Formação e experiência- O estudante teve o primeiro contato com a ciência logo no primeiro ano de graduação, quando realizou iniciação científica (IC), com bolsa da Fundação de Amparo à Pesquisa do Estado de São Paulo (FAPESP). Ele foi orientado por Marco Henrique Terra, professor do Departamento de Engenharia Elétrica e de Computação (SEL) da EESC e coordenador do INCT-SAC. “A IC permitiu que eu aprendesse métodos científicos e me proporcionou o contato com pesquisadores de diversas nacionalidades, o que, culturalmente, enriqueceu muito minha vivência na graduação”, conta. 

Francisco deseja trabalhar com problemas desafiadores para ajudar pessoas. Foto: Francisco Ambrosio Garcia/Arquivo pessoal

Por meio de uma parceria da USP com instituições francesas, o aluno teve a oportunidade de fazer um intercâmbio na escola Supélec, uma das mais prestigiadas do país na área de Engenharia Elétrica, da qual ele também receberá um diploma. Durante a experiência, ele revela que uma das diferenças que notou entre a graduação nos dois países é que no Brasil o foco das disciplinas é voltado para a resolução de problemas práticos, o que ele considera ser mais “mão na massa”. Já na França, a parte teórica está mais presente, com alto rigor matemático. 

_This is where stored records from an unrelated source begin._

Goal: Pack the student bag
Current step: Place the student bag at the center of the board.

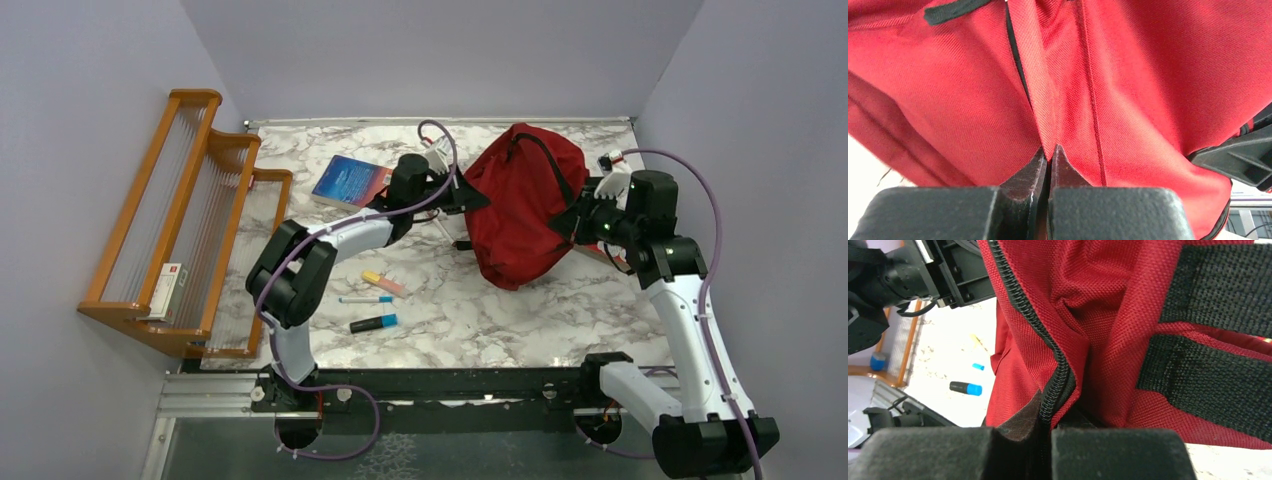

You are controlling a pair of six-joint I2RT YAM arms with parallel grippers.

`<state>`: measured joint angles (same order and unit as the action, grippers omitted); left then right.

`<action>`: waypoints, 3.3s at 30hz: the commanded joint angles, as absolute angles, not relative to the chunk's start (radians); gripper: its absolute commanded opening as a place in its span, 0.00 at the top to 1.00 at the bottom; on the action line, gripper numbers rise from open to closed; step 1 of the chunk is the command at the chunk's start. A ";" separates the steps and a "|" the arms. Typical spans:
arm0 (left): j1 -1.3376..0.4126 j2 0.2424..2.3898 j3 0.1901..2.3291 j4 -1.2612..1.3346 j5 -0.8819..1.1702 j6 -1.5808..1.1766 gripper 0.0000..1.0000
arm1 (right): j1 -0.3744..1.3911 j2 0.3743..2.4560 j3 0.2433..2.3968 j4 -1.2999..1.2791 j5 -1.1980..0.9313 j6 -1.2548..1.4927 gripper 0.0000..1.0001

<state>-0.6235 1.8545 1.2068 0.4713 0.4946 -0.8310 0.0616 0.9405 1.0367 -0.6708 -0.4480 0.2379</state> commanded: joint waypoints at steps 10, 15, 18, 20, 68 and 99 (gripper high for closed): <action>-0.566 1.530 1.006 0.289 0.443 -0.734 1.00 | 0.063 1.021 1.050 -0.591 -0.692 0.279 0.99; -0.565 1.444 1.019 0.155 0.358 -0.656 1.00 | 0.063 1.045 1.062 -0.561 -0.751 0.297 0.99; -0.566 1.461 1.069 0.110 0.357 -0.619 1.00 | 0.063 1.032 1.075 -0.567 -0.703 0.297 0.99; -0.567 1.488 1.122 0.101 0.384 -0.603 1.00 | 0.063 1.007 1.089 -0.577 -0.636 0.292 0.99; -0.649 2.261 1.973 -0.483 0.243 0.004 0.63 | 0.064 0.806 0.816 -0.511 -0.189 0.534 0.31; -0.614 2.047 1.799 -0.396 0.244 -0.051 1.00 | 0.064 1.463 1.171 -0.324 -0.055 0.384 0.48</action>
<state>-0.6235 2.1223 1.8225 -0.4515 0.2173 -0.0368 0.0628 1.4002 1.0943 -0.3531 -0.0826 0.4450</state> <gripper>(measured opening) 0.017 0.516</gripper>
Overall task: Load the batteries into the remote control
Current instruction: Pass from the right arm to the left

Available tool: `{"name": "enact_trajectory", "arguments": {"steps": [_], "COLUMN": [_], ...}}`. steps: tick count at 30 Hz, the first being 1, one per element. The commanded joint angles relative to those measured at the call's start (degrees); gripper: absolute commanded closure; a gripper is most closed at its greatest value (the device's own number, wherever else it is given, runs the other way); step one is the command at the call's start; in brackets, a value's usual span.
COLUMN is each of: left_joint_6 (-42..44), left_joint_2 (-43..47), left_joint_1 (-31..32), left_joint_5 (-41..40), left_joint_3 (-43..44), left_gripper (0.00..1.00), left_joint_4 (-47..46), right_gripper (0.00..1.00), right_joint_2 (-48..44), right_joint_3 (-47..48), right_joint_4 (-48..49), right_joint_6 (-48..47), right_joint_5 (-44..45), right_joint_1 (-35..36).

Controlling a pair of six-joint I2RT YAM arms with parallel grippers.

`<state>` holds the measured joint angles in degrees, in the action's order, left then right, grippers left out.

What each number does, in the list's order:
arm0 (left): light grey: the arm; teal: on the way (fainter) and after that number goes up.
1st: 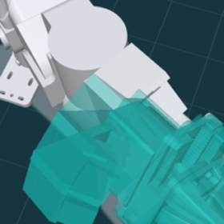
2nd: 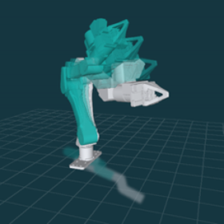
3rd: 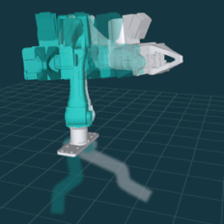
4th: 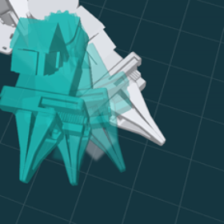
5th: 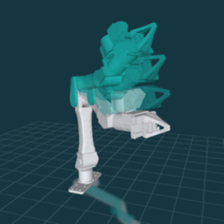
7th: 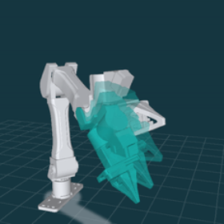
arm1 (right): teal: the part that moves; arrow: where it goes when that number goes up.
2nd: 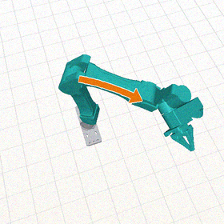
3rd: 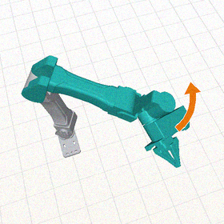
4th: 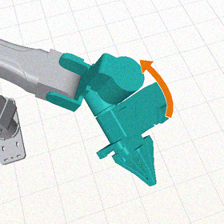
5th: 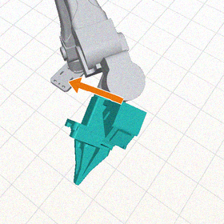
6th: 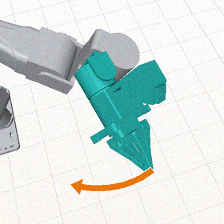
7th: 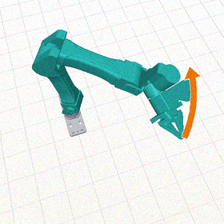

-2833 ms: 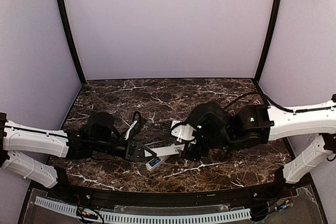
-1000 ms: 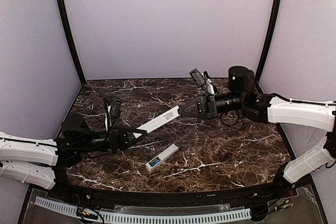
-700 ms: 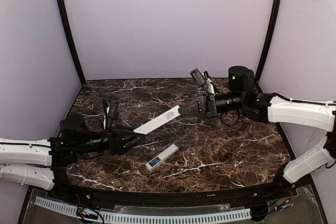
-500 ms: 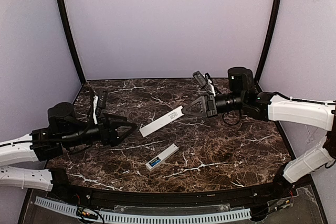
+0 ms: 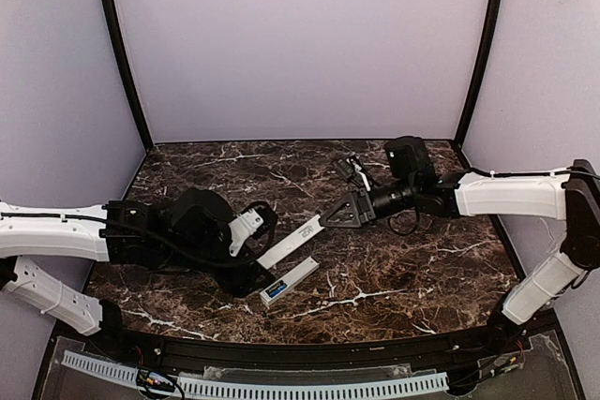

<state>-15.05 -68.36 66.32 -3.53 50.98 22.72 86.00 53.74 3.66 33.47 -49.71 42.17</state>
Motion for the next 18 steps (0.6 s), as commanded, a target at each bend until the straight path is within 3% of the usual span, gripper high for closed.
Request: {"name": "enact_trajectory", "arguments": {"steps": [1, 8, 15, 18], "left_joint_6": [3.2, 4.8, 6.3, 6.5], "left_joint_2": [-2.0, -4.9, -9.2, -11.1], "left_joint_1": [1.8, 1.8, 1.8, 1.8], "left_joint_5": [-4.7, -9.7, -4.1, -3.7], "left_joint_3": [2.7, 3.3, 4.8, 5.3], "left_gripper": [0.35, 0.41, 0.32, 0.36], "left_joint_4": [5.1, 4.7, 2.7, 1.7], "right_gripper": [1.0, 1.0, 1.0, 1.0], "right_joint_2": [1.9, 4.4, 6.4, 7.3], "right_joint_3": [-0.9, -1.2, -1.2, -1.1], "right_joint_4": [2.1, 3.9, 5.9, 6.9], "right_joint_6": [0.3, 0.9, 1.5, 1.9], "right_joint_5": [-2.9, -5.7, -6.6, -7.2], "right_joint_1": [0.1, 0.7, 0.8, 0.8]}}
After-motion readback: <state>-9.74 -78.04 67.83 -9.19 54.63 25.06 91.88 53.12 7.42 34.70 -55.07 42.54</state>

Ainda no país europeu, o aluno realizou estágio em uma das maiores empresas de transporte público do país. De volta ao Brasil, fez um novo estágio junto à indústria, em São José dos Campos. Agora, por fim, está trabalhando com métodos computacionais em biomedicina. Todas essas experiências serviram para mostrar o amplo campo de atuação que alguém formado em engenharia elétrica possui. “Uma lição que aprendi ao longo dessas experiências é a importância de sermos flexíveis. No mercado de trabalho nos deparamos todos os dias com problemas diferentes daqueles vistos em sala de aula, por isso precisamos nos adaptar rapidamente a diversos contextos e novas tecnologias. Descobri que, independentemente da área que eu venha a atuar no futuro, me interesso por problemas desafiadores, que de alguma forma possam ajudar pessoas”, finaliza.